There's a lot more core coordination than people know. For example, the credit risk officers meet regularly, the CFOs meet regularly. I just met with President Jin of the Asian Infrastructure Investment Bank, and we have a formal meeting of the group on Saturday of the multilateral development banks, and Kristalina is welcome. I'd say there actually is more coordination than people are maybe aware of or want to give credit for.
But the challenge we should note is the governance structures of each of these are dramatically different. For example, we rotate the head of the Coordination Group year by year. Right now the head of it is the New Development Bank – that's the bank of Brazil and of Russia and of China -- they're going to be the chair of our meeting on Saturday to discuss what to do about MDB coordination on climate and on other issues. It's not as easy as people think to form coordination. They all have different capital structures, different borrowing capabilities. EBRD, which you mentioned, is a private sector bank so it's the equivalent and the sister of the International Finance Corporation, which is part of the World Bank. I'm president of it, but their coordination at the private sector level is quite different than the other parts of the multilateral development banks.
And now, one thing that does create commonality among them, is the need for concessional resources. Now, that's not something that donors want to hear. They say, “Wait a minute, we just put in, you know... I worked hard on IDA 19 and 20.” These are the giant three-year replenishments of the World Bank and we had a very successful expansion of concessional resources there and we're grateful to the donors. But even in nominal terms, the resources from the donor countries have been flat in nominal terms. And so the way that IDA has been growing is by rapidly increasing leverage. IDA now issues bonds in international markets, which gives it leveraging power that's unique in the world.
So, as we look at the MDBs, the World Bank is leading on a number of issues. For example, the Paris Alignment issue, which is very challenging for MDBs and for private sector financial institutions the World Bank is out front. We have published papers on what Paris Alignment means for our portfolio and for our new lending capacity. I think it’s not so helpful in the world to have competition among the MDBs to see who can have the highest target for climate finance, for example. That's been an issue. The EBRD has managed to have a 50% climate financing target because much of its financing goes into Western Europe. You're comparing apples to oranges. Our board considered the targets for climate financing over the last three or four months in detail, many meetings, and within their discussions they reaffirmed the idea of a 35% target because of the huge importance of poverty reduction, of child nutrition, of education, of health. As they looked at the various needs of the countries that are the primary clients of the World Bank Group, there was an explicit decision to maintain what we've achieved in terms of climate targets. These are huge amounts that the World Bank is putting out in terms of climate. I'm going to be interested to see on Saturday, how the New Development Bank—that's the Shanghai-based Bank of Russia and China, and Brazil is a key part of that—how it really interacts with the Paris alignment challenges that are so pressing on the MDBs.

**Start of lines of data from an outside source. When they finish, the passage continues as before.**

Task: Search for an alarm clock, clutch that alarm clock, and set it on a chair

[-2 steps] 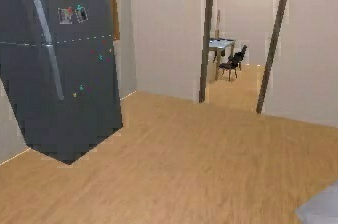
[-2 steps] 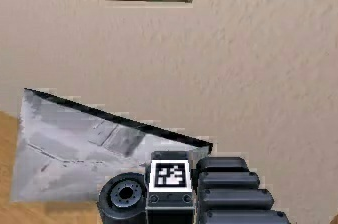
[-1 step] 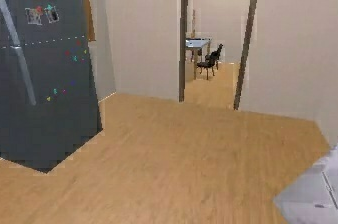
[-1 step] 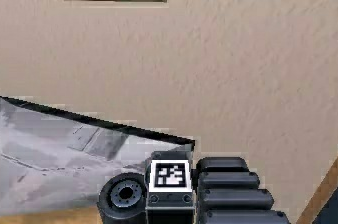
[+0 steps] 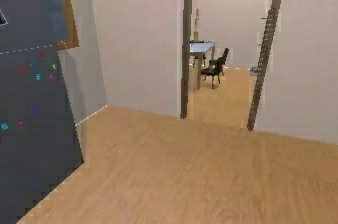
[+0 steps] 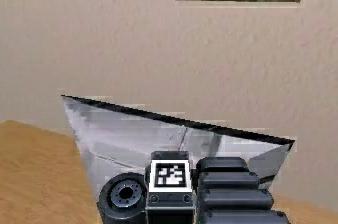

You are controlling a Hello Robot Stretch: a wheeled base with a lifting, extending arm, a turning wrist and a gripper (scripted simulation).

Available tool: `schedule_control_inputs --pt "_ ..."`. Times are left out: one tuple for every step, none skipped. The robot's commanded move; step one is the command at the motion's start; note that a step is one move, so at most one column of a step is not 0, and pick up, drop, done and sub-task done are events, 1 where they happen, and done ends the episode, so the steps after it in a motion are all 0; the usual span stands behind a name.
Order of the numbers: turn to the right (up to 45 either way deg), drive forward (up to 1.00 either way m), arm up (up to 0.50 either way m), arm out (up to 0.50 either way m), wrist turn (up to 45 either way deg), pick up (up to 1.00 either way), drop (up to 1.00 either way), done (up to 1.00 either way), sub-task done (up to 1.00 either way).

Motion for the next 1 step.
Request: schedule_control_inputs --pt "12.0 0.0 0.0 0.0 0.0 0.0 0.0 0.0 0.0"
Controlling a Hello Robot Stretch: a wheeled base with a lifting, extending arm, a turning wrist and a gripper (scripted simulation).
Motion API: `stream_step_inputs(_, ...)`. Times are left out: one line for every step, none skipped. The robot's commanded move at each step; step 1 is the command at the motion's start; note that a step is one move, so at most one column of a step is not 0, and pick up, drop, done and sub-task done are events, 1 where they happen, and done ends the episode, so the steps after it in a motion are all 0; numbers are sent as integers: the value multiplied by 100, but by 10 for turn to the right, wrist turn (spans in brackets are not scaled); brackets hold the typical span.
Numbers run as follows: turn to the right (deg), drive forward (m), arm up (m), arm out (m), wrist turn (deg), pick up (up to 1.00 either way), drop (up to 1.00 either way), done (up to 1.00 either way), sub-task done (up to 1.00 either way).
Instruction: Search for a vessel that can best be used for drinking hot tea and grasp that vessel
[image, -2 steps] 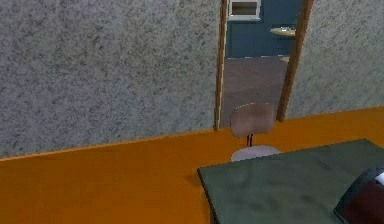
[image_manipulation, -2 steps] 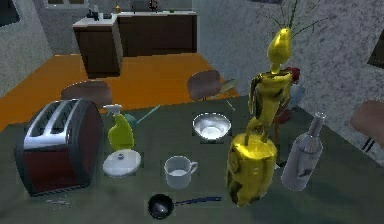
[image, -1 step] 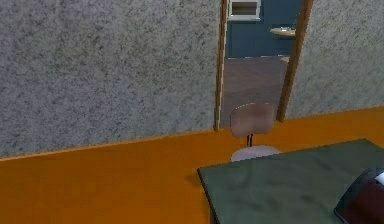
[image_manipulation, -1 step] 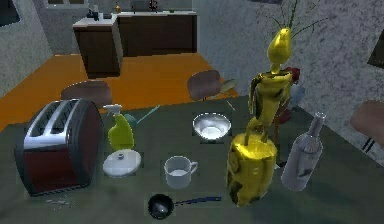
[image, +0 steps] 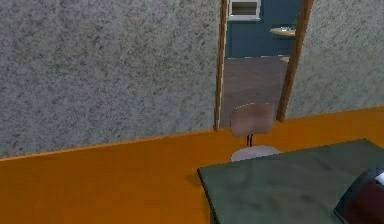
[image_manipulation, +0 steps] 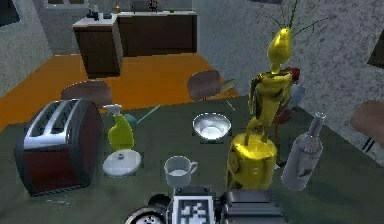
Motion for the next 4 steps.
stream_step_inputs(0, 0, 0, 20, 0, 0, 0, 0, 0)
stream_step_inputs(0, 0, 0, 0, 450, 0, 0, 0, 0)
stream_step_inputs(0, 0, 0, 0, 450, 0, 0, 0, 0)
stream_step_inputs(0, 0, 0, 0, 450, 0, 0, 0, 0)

Hopefully President Jin, who was at the World Bank, will live up to your expectations.
He told me just this afternoon that 40 years ago he was at the Bank.
One of the things I wanted to ask you about is: a lot of people have been critical, and you got into some of it, because you're working on IDA and other areas of the World Bank on climate change. But as you know, there's been a lot of criticism in the press articles that the World Bank has not done enough in the area of climate change. Do you think this is a fair statement? Or do you think that people just don't understand what you're doing and what you're trying to do? And the World Bank?
Well, I think the latter: that there's not a full understanding of what the Bank is doing. But there's also frustration in the world—and a little bit understandable—that as people prioritize climate change as an issue, the actual progress being made through projects is not adding up to the total. As you're looking at greenhouse gas emissions in the world, they are going up, not down. And the prospects are that it’s very difficult to get emissions to go down because the big emitters are actually adding to their output of greenhouse gas emissions. This creates a giant challenge for the world, one that's frustrating.
Then the World Bank comes into play. The World Bank is the largest by far of the international financial institutions—more than 50% of the total of all those institutions that you named. We achieved some $32 billion in climate financing. And over the last two-three years—2020-22—we did $100 billion of financing in global public goods. That's a big chunk of what the world is doing.
Now, granted there are voices for it to be even more and there's a balancing of that with all the other programs that the World Bank does. I mentioned it, but I'll dwell on the education challenge that developing countries face. The numbers are devastating: the number of kids that have gone backwards during COVID because of the school closures and the expenditures needed in order to regain literacy, especially for girls, to regain numeracy so that kids can have a chance at jobs into the future.
That discussion is robust within the World Bank Board. There's a big group—in fact, representing 100 countries within the World Bank Board—that has looked at this and said, “Find a balance”. They say to the world, “We've got to find a balance in tackling climate change costs.”
That means adaptation is very important for the developing countries. So can we have that balance? The World Bank is doing 75%—fully three quarters—of the adaptation spending. And I hope impact that's going on in the world from the international financial institutions. That's by far the lion's share of the world input on that.
I think the staff of the World Bank have been working massively hard through COVID, through the disruptions of the Afghanistan evacuation—which was a huge disruption, very dangerous for the World Bank staff because of the suddenness.
So, as we look at it, we've created this new diagnostic—the CCDRs that are Country Climate Development Reports. They've been hugely well received by the whole global community which has been saying “finally someone writes down in some detail”—these 100-page kind of reports, I've tried to keep them as short as we can so that they're usable by people—and they give the pathway forward for the countries on their climate costs. What is Vietnam going to do to actually have spending for adaptation in the Mekong Delta—a dangerous place for people—as well as spending for mitigation. What are the best ways for the countries to do that? So these are well received. They're a big effort by the World Bank internally: a big chunk of our budget is going to creating new information for the world on this important topic.
I think it's very important that people in the audience and people in general understand that. We always run out of time, but I have a couple of other questions I'd like to get to before we break up.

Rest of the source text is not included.